▶ What needs to be done: Check each line of the listing below for the string "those", and give only how many lines hold it.

>>>

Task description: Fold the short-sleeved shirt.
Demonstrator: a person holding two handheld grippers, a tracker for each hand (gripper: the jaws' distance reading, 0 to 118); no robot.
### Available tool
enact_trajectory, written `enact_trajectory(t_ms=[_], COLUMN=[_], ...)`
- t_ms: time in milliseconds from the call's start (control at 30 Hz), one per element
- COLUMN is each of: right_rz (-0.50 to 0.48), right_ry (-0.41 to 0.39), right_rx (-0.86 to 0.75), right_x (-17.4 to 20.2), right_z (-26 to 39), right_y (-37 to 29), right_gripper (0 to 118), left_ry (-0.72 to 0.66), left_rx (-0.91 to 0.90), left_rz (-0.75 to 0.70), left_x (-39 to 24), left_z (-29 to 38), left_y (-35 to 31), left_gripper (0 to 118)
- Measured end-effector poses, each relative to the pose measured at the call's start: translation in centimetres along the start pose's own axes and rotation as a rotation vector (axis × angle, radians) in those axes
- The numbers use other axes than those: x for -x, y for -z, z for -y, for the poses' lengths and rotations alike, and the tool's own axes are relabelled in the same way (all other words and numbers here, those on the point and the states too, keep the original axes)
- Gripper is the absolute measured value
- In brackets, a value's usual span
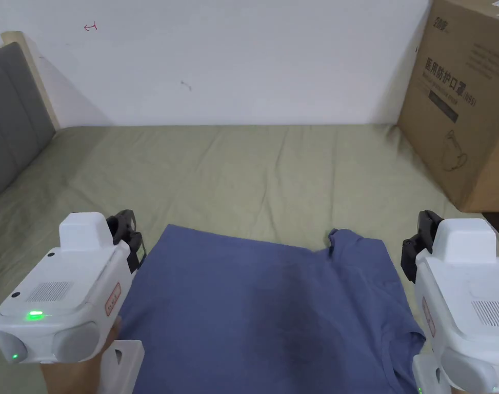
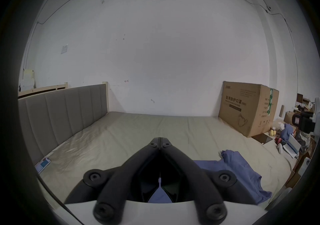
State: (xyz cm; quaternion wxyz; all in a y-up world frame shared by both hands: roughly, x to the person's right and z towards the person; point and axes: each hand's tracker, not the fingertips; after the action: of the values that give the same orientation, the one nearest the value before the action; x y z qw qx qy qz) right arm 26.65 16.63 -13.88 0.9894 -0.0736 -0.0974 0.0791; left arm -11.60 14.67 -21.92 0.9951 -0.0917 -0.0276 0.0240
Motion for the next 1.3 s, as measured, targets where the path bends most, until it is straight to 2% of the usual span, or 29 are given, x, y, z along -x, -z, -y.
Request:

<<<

▶ Task output: 2